After seeing Roxane Gay on the ABC’s Q&A program, I thought I knew what to expect with her memoir, Hunger. She is renowned as having a fierce intellect, and being a formidable opponent for anyone whose views differed from her own.

In Hunger, that intellect was undoubtedly present, but there was also a surprising fragility to this woman who had always appeared to me to be so self-assured.

In many ways, the book was a difficult one to read. Gay tells of an event which she believes changed the course of her life, in which she was gang raped as a young teen. From then on, she sought to protect herself by closing herself off and making her body a shield around her. She ate for comfort and to make this shield stronger.

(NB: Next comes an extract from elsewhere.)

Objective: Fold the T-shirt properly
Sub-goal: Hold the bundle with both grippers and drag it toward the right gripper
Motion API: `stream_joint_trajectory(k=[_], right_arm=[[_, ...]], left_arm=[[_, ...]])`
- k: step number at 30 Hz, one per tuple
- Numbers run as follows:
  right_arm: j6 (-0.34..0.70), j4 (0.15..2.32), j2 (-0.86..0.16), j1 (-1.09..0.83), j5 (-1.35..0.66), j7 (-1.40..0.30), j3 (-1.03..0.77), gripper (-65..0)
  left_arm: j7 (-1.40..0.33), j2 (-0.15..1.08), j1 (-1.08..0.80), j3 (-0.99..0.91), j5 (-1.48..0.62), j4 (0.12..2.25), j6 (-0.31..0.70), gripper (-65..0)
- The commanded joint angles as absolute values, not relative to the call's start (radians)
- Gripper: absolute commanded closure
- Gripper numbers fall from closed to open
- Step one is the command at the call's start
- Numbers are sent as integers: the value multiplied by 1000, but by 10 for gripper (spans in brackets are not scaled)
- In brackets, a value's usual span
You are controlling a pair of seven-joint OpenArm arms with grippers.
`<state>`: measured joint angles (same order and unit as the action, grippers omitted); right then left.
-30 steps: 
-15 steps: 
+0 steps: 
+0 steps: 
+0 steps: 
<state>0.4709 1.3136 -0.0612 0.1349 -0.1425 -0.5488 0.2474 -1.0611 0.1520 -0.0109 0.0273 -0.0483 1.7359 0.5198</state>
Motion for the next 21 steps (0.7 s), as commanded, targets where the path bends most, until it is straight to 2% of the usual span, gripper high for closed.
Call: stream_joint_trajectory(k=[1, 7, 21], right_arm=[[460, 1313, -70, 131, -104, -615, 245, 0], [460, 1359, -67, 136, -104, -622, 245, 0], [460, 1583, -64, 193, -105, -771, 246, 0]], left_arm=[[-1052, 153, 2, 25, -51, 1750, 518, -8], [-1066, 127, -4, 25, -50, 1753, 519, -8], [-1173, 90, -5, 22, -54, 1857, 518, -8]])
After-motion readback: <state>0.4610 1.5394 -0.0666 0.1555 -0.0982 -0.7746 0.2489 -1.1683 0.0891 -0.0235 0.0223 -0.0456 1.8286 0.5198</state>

Later, her weight became the source of a new battle, as she struggled to live in a world that is hostile to ‘unruly’ bodies. Even when she had achieved great success, she attended events petrified that a chair would be too small.

Gay’s story is one that reveals the complex truth of trauma and its aftermath. She always speaks tenderly of a family who love and support her, but who she couldn’t tell about the worst day of her life that set her on the rest of her life’s trajectory.

It is a book that explores a side of the built environment of which many are unaware – of how it has been designed to accommodate the able bodied of a certain size, but is very difficult to navigate if you don’t fit the mould.

Some readers have found Hunger to be too confronting, particularly the section which recounts Gay’s rape, but while it was difficult, I found it to be an illuminating read that enabled me to confront some of my ignorance and prejudice, and see a different and far more vulnerable side to this impressive woman. It’s a book that I strongly recommend.